[Excerpts from a dataset]
○ ○ ○ ○

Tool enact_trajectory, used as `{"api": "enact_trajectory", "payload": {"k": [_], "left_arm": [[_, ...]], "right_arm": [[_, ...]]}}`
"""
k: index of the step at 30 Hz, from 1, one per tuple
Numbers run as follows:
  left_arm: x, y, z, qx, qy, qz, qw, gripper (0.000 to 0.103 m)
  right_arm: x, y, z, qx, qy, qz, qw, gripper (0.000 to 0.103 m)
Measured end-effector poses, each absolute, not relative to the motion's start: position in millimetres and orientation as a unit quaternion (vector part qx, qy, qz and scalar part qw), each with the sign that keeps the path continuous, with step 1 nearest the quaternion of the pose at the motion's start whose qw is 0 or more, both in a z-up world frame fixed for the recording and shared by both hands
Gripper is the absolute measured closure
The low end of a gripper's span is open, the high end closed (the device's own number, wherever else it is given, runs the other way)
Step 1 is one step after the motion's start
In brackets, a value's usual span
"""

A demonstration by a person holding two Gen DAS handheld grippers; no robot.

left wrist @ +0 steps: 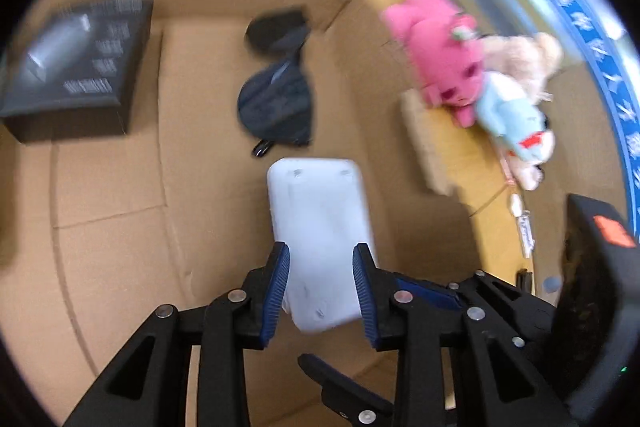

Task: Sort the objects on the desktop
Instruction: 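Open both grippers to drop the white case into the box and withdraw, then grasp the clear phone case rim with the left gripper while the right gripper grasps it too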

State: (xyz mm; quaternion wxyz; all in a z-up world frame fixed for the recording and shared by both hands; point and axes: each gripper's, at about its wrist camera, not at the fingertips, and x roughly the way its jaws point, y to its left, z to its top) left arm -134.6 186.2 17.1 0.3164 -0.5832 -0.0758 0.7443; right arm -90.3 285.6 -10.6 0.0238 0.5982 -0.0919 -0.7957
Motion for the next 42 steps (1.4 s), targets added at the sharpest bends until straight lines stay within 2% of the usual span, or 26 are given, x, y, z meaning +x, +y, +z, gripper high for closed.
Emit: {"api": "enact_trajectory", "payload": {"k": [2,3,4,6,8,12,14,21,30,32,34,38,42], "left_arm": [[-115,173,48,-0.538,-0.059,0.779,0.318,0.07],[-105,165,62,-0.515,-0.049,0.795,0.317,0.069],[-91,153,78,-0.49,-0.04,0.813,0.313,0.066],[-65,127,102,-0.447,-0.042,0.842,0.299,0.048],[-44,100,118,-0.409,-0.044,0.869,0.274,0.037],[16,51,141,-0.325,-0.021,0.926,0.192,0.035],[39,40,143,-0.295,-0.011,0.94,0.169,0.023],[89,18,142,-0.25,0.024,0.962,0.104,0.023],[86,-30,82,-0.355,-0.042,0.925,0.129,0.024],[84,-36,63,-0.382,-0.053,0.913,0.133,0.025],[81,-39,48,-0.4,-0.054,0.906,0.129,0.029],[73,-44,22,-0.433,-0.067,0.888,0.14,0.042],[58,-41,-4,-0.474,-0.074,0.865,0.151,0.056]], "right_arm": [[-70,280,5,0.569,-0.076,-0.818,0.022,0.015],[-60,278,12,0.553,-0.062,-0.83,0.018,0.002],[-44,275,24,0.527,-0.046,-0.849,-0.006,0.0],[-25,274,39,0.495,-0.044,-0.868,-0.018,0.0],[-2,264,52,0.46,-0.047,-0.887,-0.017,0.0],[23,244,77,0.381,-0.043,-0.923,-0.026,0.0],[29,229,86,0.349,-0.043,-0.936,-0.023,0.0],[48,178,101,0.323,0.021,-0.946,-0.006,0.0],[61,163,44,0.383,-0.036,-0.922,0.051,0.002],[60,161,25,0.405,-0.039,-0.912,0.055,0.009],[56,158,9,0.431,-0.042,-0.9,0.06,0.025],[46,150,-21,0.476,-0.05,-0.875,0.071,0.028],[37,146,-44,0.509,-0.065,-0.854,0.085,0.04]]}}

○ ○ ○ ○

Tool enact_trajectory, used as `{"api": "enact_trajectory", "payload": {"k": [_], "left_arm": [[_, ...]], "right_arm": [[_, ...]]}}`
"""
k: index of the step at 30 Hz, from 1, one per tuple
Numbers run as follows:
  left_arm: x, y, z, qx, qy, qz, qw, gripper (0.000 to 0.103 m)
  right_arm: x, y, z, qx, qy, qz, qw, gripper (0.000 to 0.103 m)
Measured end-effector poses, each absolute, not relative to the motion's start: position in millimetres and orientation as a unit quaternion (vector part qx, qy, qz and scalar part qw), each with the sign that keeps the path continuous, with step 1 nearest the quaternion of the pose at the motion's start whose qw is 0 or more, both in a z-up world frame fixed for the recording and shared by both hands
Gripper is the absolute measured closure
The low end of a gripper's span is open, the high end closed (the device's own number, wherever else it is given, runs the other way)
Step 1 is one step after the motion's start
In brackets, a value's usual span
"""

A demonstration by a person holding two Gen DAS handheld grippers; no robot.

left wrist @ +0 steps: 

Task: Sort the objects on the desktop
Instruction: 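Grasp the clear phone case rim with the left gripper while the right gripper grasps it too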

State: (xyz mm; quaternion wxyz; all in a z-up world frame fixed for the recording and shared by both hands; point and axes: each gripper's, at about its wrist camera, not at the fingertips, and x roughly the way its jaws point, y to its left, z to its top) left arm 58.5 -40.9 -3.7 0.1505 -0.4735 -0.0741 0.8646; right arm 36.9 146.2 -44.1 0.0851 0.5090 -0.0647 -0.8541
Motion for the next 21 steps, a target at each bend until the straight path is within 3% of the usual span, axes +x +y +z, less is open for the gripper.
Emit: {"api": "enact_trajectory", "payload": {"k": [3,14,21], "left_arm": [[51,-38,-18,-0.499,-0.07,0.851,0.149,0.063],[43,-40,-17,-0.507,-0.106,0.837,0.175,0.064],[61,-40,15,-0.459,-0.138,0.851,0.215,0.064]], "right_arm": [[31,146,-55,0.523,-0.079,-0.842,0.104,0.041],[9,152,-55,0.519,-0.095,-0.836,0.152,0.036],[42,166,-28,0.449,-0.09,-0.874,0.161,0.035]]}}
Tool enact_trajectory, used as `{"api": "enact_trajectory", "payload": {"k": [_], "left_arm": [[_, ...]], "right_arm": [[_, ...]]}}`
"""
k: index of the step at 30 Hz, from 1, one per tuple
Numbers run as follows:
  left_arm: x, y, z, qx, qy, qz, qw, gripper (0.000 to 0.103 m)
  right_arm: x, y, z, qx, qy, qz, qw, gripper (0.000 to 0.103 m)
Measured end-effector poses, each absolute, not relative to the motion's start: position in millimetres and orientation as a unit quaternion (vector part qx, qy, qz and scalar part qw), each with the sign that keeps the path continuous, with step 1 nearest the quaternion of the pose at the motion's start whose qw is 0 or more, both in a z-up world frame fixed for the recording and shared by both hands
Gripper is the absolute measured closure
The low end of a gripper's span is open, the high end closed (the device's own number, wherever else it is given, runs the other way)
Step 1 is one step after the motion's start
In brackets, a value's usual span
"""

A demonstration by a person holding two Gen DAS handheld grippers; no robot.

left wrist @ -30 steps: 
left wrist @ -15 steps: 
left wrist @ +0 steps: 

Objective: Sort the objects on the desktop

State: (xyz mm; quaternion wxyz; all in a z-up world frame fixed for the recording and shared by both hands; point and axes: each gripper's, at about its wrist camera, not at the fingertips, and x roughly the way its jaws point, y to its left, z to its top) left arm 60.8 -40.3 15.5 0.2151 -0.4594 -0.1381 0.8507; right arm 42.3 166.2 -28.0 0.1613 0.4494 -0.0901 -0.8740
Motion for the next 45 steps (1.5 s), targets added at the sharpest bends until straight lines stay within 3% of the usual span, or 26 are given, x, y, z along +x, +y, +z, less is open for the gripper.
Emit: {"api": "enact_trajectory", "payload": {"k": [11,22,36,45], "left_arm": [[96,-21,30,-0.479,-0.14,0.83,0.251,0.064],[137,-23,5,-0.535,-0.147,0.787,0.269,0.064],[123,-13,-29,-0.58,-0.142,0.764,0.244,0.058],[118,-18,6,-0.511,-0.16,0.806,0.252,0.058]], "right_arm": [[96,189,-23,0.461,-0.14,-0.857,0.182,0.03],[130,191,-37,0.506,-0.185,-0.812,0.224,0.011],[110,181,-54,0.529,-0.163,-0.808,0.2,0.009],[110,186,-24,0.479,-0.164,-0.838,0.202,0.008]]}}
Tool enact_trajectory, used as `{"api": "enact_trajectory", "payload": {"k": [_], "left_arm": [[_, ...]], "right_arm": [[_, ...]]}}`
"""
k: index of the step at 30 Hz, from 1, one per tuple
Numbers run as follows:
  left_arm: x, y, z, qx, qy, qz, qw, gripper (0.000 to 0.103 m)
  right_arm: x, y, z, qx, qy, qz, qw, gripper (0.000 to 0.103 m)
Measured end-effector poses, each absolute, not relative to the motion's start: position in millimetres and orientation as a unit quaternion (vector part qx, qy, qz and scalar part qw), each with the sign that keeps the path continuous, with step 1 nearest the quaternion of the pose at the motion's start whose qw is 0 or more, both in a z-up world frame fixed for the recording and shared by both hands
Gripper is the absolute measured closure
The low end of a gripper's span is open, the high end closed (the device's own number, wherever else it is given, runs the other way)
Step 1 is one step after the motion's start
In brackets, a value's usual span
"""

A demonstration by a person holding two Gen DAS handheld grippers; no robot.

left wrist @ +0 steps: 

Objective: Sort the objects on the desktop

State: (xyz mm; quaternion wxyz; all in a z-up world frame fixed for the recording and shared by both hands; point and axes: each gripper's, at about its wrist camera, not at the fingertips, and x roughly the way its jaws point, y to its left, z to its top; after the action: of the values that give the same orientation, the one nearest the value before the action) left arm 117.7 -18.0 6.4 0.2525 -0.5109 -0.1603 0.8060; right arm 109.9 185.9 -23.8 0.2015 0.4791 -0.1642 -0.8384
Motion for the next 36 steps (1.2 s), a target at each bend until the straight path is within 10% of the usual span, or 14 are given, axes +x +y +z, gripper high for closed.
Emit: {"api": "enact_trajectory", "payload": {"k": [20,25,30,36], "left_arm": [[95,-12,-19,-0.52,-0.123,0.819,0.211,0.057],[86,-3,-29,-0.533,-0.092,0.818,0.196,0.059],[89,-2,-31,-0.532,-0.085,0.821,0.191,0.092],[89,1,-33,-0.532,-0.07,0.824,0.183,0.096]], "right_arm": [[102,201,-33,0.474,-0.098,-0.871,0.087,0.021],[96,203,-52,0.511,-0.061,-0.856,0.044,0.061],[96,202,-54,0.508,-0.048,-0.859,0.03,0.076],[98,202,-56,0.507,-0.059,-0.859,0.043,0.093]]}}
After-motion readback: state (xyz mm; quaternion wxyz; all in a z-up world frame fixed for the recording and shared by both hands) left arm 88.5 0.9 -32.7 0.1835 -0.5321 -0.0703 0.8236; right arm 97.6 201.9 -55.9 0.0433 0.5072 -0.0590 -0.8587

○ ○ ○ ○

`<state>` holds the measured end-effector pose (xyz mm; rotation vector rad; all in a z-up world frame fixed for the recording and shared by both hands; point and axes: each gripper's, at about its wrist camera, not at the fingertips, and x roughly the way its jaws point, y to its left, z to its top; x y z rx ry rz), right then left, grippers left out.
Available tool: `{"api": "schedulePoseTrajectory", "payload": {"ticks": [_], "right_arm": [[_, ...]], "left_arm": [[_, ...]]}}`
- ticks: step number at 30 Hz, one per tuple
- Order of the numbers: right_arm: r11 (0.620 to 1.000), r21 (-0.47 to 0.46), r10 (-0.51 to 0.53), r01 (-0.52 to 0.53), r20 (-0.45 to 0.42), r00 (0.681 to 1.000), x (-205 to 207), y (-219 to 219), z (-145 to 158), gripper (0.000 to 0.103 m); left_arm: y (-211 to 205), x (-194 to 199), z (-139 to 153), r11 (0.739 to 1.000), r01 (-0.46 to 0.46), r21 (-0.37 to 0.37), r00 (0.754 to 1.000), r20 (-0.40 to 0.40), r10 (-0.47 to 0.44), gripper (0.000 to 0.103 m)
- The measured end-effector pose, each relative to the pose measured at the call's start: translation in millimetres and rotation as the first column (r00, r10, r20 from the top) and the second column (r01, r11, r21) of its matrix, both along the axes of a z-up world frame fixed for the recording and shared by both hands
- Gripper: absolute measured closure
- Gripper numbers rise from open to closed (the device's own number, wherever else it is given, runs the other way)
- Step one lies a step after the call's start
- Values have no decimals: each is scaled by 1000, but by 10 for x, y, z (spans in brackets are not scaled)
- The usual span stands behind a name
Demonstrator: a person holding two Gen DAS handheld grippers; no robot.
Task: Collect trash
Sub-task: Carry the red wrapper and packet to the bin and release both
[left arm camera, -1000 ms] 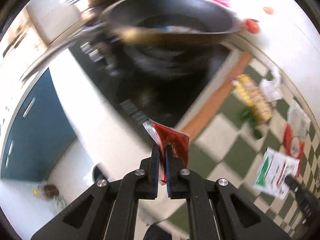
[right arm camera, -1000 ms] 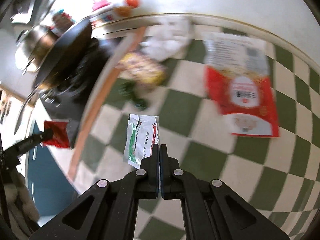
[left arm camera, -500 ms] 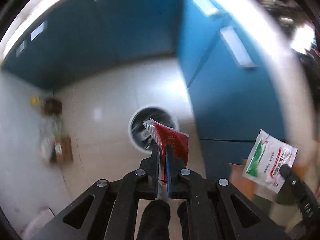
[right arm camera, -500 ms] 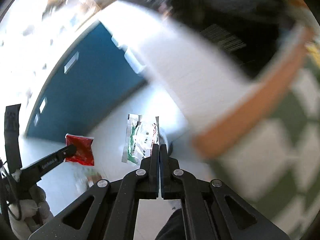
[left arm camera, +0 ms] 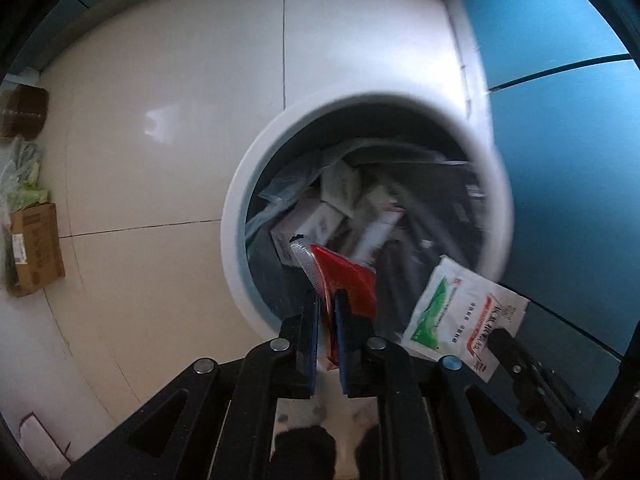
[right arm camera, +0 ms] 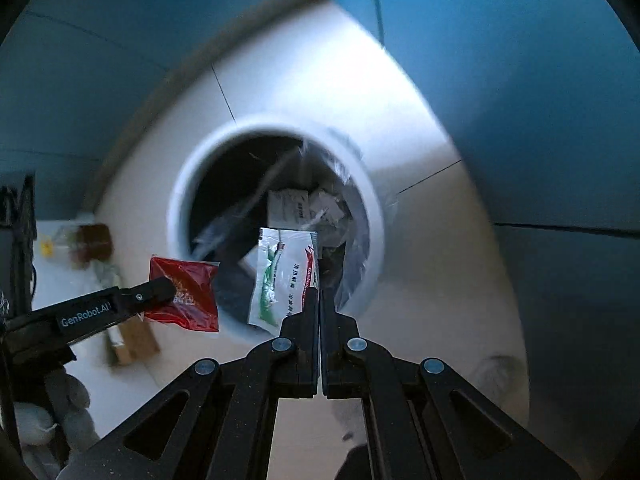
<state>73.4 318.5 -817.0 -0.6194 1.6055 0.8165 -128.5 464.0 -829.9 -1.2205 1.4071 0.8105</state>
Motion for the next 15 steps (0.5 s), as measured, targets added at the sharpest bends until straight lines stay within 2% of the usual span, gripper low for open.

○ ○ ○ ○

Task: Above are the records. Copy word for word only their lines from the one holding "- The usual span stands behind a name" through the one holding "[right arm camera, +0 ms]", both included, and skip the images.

Response area:
- The usual span stands behind a name
Demonstrator: a person holding two Gen DAS handheld grippers; no robot.
Task: Collect trash
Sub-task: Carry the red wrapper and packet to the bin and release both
[left arm camera, -1000 ms] 
[right arm camera, -1000 ms] 
[left arm camera, -500 ms] 
[right arm camera, -500 ms] 
[left arm camera, +0 ms] 
[right arm camera, +0 ms] 

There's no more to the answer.